Department of Medicine (T.-M.L.), Cardiology Section, Taipei Medical University and Chi-Mei Medical Center, Tainan 710, Taiwan; Department of Pharmacy (M.-S.L.), National Taiwan University Hospital, Taipei 100, Taiwan; and Department of Medicine (N.-C.C.), Cardiology Section, Taipei Medical University and Hospital, Taipei 110, Taiwan

Address all correspondence and requests for reprints to: Prof. Nen-Chung Chang, Cardiology Section, Department of Medicine, Taipei Medical University and Hospital, 252, Wu-Hsing Street, Taipei, 110, Taiwan. E-mail: ncchang{at}tmu.edu.tw.

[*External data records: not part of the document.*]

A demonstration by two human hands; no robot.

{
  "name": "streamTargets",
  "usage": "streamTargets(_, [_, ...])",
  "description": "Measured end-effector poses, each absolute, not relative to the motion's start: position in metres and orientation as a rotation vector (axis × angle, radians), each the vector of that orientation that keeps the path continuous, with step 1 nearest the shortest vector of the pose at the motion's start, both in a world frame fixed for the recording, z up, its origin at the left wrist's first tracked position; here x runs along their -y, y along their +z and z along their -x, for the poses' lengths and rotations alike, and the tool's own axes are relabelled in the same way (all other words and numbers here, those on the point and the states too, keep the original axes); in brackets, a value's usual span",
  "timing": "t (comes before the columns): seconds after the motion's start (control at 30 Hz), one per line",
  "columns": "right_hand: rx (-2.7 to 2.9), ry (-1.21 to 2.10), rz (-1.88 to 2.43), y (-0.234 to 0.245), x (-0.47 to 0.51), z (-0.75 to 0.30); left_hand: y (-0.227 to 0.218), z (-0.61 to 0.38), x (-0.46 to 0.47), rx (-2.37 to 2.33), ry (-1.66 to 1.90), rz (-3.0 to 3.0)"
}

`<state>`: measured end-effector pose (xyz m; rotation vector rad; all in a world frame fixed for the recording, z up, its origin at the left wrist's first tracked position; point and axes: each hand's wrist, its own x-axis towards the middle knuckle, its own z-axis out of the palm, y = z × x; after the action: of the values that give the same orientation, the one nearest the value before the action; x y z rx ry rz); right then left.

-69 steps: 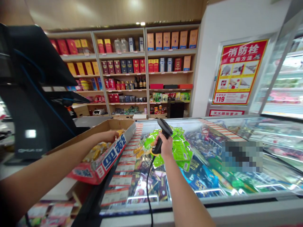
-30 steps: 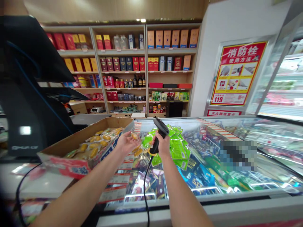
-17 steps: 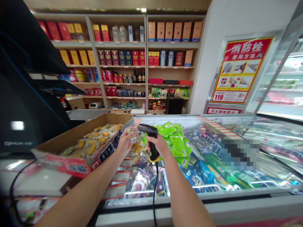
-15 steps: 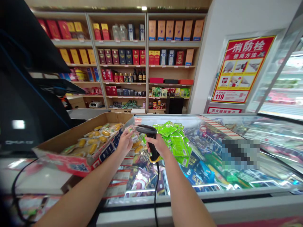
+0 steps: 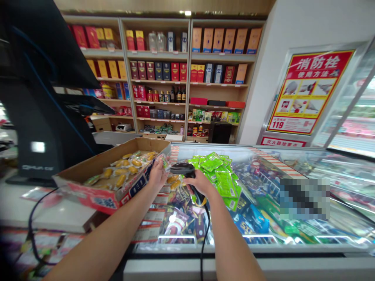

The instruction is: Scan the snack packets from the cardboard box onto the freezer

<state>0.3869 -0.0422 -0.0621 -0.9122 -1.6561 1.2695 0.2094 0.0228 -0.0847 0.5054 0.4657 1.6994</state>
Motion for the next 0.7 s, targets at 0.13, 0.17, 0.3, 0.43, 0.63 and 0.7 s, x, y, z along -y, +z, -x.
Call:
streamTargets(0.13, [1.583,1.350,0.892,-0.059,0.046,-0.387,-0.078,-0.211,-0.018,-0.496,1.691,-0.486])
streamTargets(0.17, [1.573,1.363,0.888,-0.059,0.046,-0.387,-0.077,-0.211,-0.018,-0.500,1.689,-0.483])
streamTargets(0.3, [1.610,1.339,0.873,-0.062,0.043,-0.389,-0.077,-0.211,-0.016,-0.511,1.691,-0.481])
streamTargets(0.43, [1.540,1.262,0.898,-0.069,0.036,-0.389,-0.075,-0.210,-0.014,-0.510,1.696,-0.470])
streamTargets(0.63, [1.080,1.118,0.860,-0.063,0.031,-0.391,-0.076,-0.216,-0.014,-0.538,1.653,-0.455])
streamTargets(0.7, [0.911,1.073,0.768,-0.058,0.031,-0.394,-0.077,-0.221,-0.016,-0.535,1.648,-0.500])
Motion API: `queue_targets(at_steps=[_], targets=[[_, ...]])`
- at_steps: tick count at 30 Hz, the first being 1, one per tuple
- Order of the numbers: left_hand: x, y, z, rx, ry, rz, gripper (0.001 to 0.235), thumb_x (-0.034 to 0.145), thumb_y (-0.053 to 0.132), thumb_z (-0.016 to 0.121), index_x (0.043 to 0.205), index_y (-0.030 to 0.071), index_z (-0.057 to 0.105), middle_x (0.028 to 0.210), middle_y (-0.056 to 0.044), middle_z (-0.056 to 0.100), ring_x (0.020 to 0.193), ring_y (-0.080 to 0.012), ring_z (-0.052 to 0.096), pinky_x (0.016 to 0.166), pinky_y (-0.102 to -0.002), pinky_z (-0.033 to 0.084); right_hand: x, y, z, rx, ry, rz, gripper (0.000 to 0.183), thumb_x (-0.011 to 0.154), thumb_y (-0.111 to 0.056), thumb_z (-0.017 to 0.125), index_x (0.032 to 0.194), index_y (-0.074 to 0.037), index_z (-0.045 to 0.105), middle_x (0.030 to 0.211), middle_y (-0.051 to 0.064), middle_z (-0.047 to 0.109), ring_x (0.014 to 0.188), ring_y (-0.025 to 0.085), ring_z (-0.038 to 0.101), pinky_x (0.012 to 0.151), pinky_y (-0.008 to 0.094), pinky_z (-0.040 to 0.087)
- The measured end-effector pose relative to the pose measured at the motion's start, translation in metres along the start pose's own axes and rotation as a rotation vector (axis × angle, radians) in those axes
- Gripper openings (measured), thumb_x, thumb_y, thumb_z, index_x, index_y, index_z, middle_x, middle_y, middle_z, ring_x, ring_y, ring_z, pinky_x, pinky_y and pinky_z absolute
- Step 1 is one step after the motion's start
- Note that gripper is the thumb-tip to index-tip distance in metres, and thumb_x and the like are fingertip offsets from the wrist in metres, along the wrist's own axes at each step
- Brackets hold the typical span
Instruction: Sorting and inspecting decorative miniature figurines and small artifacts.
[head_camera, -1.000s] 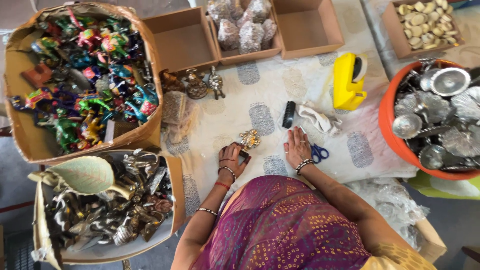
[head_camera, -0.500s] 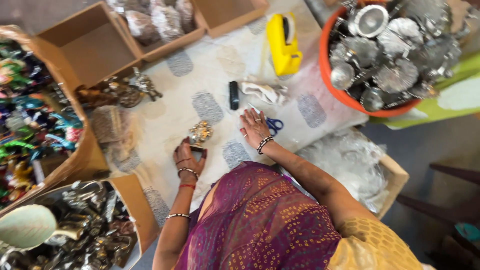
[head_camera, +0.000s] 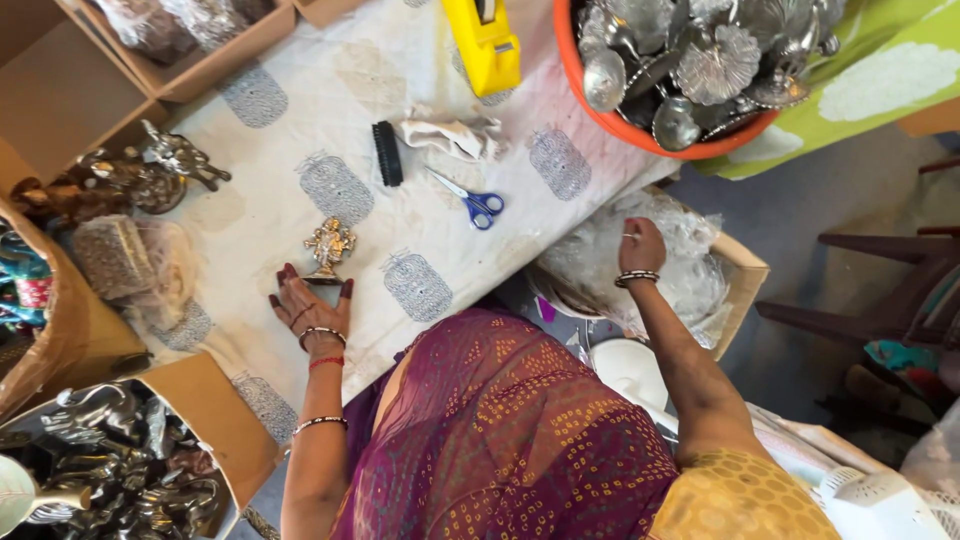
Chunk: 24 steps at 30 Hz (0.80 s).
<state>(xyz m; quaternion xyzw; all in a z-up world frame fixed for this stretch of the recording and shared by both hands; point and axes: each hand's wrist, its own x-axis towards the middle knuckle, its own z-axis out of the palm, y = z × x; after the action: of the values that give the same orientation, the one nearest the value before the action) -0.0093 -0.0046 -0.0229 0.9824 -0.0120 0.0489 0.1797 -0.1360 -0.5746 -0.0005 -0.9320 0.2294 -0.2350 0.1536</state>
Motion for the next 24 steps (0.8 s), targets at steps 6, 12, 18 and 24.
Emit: queue_targets(at_steps=[6,12,18,24], targets=[[-0.012,-0.001,0.003,0.147,-0.059,-0.069,0.096,0.095,0.067,0.06,0.151,-0.008,0.037,0.163,-0.022,0.035,0.158,-0.0317,0.018,0.127,-0.054,0.006,-0.048,0.077,0.022,-0.012,-0.131,0.587,0.019,0.098,-0.03,0.066,0.102,-0.013,0.075,0.095,0.012,0.075,0.089,0.033,0.071,0.079,0.044,0.054],[-0.033,0.004,-0.008,0.057,-0.028,-0.079,0.078,0.103,0.051,0.055,0.156,-0.003,0.038,0.165,-0.019,0.035,0.158,-0.0319,0.021,0.128,-0.054,0.007,-0.04,0.017,0.012,0.097,-0.205,0.16,0.029,0.095,-0.037,0.069,0.109,-0.011,0.074,0.114,0.011,0.073,0.105,0.031,0.069,0.091,0.043,0.053],[-0.052,0.01,-0.016,0.051,-0.004,-0.087,0.062,0.106,0.04,0.055,0.151,-0.001,0.043,0.166,-0.018,0.036,0.156,-0.0334,0.025,0.127,-0.054,0.01,-0.025,-0.013,0.014,0.14,-0.492,-0.261,0.053,0.084,-0.042,0.077,0.12,-0.005,0.069,0.125,0.018,0.064,0.115,0.038,0.058,0.092,0.048,0.047],[-0.065,0.009,-0.012,0.079,0.019,-0.109,0.058,0.107,0.038,0.056,0.147,-0.002,0.045,0.162,-0.019,0.04,0.155,-0.0346,0.028,0.127,-0.055,0.013,-0.016,0.067,0.068,0.249,-0.592,-0.238,0.024,0.094,-0.032,0.069,0.101,-0.011,0.078,0.112,0.009,0.074,0.108,0.031,0.067,0.093,0.042,0.052]])
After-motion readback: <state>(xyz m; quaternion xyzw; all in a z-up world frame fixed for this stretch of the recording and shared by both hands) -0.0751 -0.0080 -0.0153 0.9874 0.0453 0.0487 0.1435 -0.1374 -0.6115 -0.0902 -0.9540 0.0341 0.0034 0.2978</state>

17β-Estradiol (E2) has been shown to exert antiarrhythmic effect after myocardial infarction; however, the mechanisms remain unclear. This study was performed to determine whether E2 exerts beneficial effects through attenuated sympathetic hyperreinnervation after infarction. Two weeks after ovariectomy, female Wistar rats were assigned to coronary artery ligation or sham operation. Twenty-four hours after coronary ligation, rats underwent one of five treatments: 1) sc vehicle treatment (control), 2) sc E2 treatment, 3) sc E2 treatment + tamoxifen (a potent estrogen receptor antagonist), 4) bosentan (an endothelin receptor blocker), or 5) sc E2 treatment + bosentan and followed for 4 wk. Myocardial endothelin-1 and norepinephrine levels at the remote zone revealed a significant elevation in control infarcted rats, compared with sham-operated rats, which is consistent with sympathetic hyperinnervation after infarction. Sympathetic hyperinnervation was blunted after giving the rats either E2 or bosentan, assessed by immunohistochemical analysis of tyrosine hydroxylase, growth-associated protein 43 and neurofilament, and Western blotting and real-time quantitative RT-PCR of nerve growth factor. Arrhythmic scores during programmed stimulation in E2-treated infarcted rats were significantly lower than in control-infarcted rats. Addition of bosentan did not have additional beneficial effects, compared with rats treated with E2 alone. The beneficial effect of E2 on sympathetic hyperinnervation was abolished by tamoxifen. Our data indicated that E2 has a role for sympathetic hyperinnervation after infarction, probably through an endothelin-1-depedent pathway. Chronic administration of E2 after infarction may attenuate the arrhythmogenic response to programmed electrical stimulation.